Le Musée Colette : une traduction « à livre ouvert »
Au musée Colette, le parti pris est tout autre. On est bien à Saint-Sauveur-en-Puisaye, dans le village de l’enfance bourguignonne de Colette, mais au château, où jamais elle ne vécut. On peut bien y voir la chambre de ses vieux jours, mais posée, comme un décor, sur une scène de bois. On y retrouve bien, enfin, son fameux pot à stylos, mais « délivré de son poids mort de relique », théâtralement posé entre une lettre de Sido, celle qui « parlait sans chercher jamais ses mots », et un livre vierge, « l’oeuvre imaginaire » du capitaine qui « aurait tant voulu être sur terre » ce que sa fille fut. Ainsi, la muséographie transcende-t-elle ces pauvres objets-reliques, lesquels se mettent alors à dire la genèse de l’écrivain au visiteur intrigué qui se souvient peut-être, mais pas nécessairement, des pages de Sido.

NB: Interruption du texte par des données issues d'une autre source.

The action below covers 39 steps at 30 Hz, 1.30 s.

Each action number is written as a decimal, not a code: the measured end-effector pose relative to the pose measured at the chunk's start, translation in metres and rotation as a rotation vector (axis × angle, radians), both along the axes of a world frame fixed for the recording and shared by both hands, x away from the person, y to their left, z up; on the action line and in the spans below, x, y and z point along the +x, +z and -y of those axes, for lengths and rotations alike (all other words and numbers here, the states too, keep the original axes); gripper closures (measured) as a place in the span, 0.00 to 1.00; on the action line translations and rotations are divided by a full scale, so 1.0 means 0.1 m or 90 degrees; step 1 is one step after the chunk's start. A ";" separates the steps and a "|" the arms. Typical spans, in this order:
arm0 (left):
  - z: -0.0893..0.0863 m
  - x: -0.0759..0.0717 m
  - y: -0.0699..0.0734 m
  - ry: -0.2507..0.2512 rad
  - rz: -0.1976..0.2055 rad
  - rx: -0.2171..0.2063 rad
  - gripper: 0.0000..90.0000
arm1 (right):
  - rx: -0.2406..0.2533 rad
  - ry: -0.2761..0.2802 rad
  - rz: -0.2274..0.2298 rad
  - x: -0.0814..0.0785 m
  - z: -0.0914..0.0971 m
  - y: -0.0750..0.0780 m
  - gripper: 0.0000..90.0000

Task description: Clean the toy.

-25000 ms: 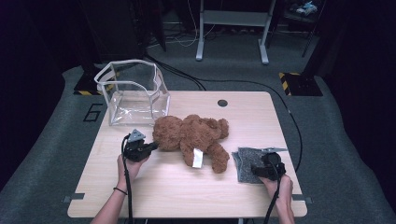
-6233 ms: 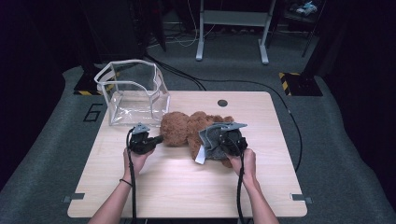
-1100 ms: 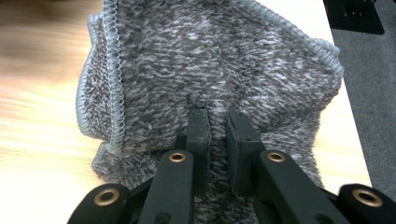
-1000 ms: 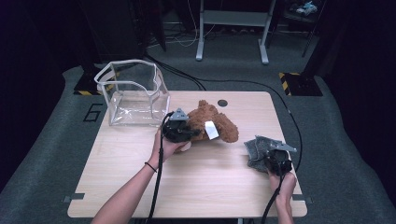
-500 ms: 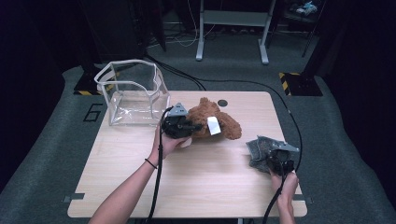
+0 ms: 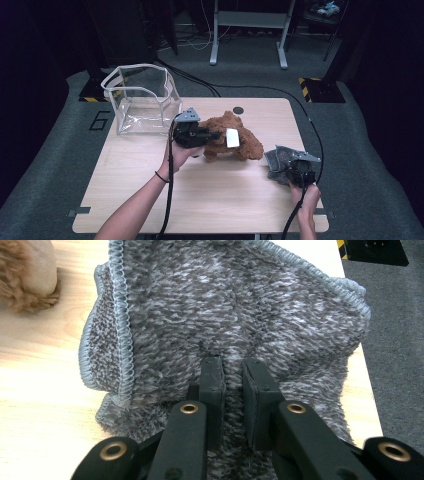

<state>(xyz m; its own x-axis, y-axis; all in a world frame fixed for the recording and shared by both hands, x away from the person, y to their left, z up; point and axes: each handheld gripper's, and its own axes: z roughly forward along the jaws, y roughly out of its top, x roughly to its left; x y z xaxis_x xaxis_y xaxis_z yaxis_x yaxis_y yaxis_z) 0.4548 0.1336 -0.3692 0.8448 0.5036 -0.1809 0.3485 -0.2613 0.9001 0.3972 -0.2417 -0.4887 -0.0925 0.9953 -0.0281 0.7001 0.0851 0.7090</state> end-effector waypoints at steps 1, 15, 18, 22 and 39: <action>-0.01 0.01 -0.03 0.007 -0.006 0.003 0.82 | 0.002 -0.001 -0.001 0.00 -0.01 0.00 0.90; -0.28 0.36 -0.52 0.101 -0.066 0.052 0.77 | 0.001 0.017 -0.015 0.07 -0.12 -0.09 0.89; -0.31 0.37 -0.55 0.111 -0.058 0.062 0.68 | 0.003 0.018 -0.017 0.07 -0.12 -0.11 0.89; -0.30 0.29 -0.54 0.135 -0.027 0.094 0.49 | 0.006 0.015 -0.019 0.06 -0.12 -0.10 0.89; -0.75 0.10 -0.56 0.296 0.026 0.133 0.19 | 0.013 0.019 -0.019 0.06 -0.14 -0.11 0.88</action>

Mis ou non en regard avec les textes, les objets s’effacent devant les mots dont ils ne sont que le pré-texte.
Cette singularité du musée Colette s’affirme avec encore plus d’évidence dans le reste du musée, qui se veut avant tout un « musée de l’oeuvre ». Se mettre au service de l’oeuvre de Colette, en faire une lecture humble et pénétrante pour inventer une traduction visuelle, sonore, gustative et olfactive fidèle, capable de restituer pour tous les visiteurs, initiés ou profanes, et dans le temps limité d’une visite, un faisceau de sensations et de connaissances de l’oeuvre acquises par la lente maturation d’une lecture solitaire, tel est le défi si sensiblement et intelligemment relevé par Hélène Mugot.
La visite s’offre donc comme un floriglère de traductions de l’oeuvre, chacune faisant appel à un sens différent, comme le fait aussi l’écriture charnelle de Colette, et ramenant toujours aux mots et à un aspect important de l’oeuvre. Au deuxième niveau par exemple, sous le regard de l’artiste voyant(e), défilent, lentement et en boucle, des plans fixes de Puisaye -campagne, forêts, étangs-, véritables tableaux des quatre saisons, qui donnent à voir le paradis perdu de son enfance, tant célébré par l’écrivain, tandis qu’une bande sonore donne à entendre la voix de l’oeuvre. De même, les saveurs locales servies au salon de thé comme les bouquets odorants et le jardin fleuri et muséographié -lesquels, malheureusement, restent pour l’heure une partie non réalisée du projet muséographique- sont autant de réincarnations des mots de Colette dans la chair de la nature, à l’image de l’écriture du poète qui parvient si remarquablement à re-rendre perceptible la réalité dans toute sa sensualité. Ainsi donc, au fur et à mesure que le visiteur gravit les marches de l’oeuvre -car sur chaque contremarche de l’escalier est gravé le titre d’un ouvrage de l’écrivain-, il fait une expérience sensuelle et émotionnelle comparable à celle que le lecteur peut faire en lisant la langue de Colette. S’opère alors une « mise en bouche » apéritive qui le conduit, au terme de sa visite, à la bibliothèque où 1500 faux livres enchâssent, tels des écrins, 1500 fragments précieux de l’oeuvre. Initié et amené « au lieu vrai de l’écrivain : le livre », le visiteur goûte alors au hasard quelques-uns de ces morceaux choisis, avant de redescendre à la librairie-salon de thé, ancienne cuisine du château, pour y conjuguer tous les plaisirs de bouche puis repartir avec un vrai livre de Colette.
Au-delà d’une quelconque vocation pédagogique, ce musée est une véritable oeuvre d’art : avec une humilité éclairée et lumineuse, il sert et sertit l’autre oeuvre, celle de Colette, dont il transpose le langage fait de mots en un autre langage artistique capable d’incarner idées et sensations et de les donner à éprouver par tout le corps. Seul un autre art pouvait permettre cette traduction, seul un artiste pouvait la réaliser.